Activity:
Which lines in the records below contain the word "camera"? Copy each one.

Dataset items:
== Segment start ==

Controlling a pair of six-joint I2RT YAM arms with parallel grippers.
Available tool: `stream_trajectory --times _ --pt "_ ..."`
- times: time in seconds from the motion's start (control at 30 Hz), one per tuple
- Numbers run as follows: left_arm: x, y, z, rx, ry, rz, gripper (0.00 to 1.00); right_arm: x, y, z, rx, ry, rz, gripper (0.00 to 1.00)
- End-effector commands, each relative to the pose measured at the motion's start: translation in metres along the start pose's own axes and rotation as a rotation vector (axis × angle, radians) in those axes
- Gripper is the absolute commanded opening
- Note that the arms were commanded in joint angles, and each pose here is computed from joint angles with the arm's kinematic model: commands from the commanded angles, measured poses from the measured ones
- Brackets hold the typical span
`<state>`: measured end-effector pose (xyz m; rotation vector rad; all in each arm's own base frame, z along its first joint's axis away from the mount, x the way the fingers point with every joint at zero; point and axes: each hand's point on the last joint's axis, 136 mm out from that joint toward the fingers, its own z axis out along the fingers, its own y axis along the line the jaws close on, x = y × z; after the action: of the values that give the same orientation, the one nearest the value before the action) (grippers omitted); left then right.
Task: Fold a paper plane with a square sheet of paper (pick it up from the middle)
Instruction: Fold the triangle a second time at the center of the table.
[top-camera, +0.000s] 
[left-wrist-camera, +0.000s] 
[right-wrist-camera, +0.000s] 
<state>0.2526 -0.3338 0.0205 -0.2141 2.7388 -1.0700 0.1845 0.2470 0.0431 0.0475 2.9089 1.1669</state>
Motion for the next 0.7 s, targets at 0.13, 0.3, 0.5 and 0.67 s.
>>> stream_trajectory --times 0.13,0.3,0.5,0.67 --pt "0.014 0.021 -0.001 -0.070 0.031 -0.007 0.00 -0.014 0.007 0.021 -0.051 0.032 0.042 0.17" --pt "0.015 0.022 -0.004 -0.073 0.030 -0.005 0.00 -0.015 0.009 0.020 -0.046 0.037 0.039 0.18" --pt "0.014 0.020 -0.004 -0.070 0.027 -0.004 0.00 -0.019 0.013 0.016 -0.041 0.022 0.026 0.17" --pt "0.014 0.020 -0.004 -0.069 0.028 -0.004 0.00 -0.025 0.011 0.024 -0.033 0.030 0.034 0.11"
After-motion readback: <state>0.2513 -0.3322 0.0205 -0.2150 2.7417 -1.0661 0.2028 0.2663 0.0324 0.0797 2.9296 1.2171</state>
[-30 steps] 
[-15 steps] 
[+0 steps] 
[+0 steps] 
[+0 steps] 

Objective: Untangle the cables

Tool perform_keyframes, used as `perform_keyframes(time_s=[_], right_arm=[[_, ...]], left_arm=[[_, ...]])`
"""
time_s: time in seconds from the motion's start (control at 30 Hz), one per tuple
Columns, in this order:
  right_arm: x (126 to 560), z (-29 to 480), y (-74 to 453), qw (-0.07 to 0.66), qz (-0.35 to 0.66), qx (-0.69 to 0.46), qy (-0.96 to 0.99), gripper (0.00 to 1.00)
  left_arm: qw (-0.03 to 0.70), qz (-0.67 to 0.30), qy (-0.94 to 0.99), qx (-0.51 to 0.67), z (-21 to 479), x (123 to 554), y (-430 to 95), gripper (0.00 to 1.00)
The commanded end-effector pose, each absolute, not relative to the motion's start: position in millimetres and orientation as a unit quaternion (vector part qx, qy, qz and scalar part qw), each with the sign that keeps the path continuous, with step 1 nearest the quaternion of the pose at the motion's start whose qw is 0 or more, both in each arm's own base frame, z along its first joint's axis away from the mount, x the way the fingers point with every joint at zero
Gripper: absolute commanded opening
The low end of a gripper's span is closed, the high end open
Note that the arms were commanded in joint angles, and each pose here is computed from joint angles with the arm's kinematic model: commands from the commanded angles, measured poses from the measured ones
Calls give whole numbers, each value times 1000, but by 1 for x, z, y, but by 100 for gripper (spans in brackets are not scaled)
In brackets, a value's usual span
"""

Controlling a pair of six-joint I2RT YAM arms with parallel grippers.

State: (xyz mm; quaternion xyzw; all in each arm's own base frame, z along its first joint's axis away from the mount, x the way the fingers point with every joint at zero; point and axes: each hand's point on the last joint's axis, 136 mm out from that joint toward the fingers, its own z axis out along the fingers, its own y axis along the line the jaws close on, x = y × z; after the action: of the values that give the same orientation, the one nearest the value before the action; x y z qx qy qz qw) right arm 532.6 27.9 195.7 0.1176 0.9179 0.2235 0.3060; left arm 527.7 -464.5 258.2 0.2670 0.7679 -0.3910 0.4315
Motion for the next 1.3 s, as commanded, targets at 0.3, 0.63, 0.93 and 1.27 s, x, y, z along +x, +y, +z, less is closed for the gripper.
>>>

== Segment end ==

Response for this exercise:
[top-camera, +0.000s] 
[left-wrist-camera, +0.000s] 
[right-wrist-camera, +0.000s] 

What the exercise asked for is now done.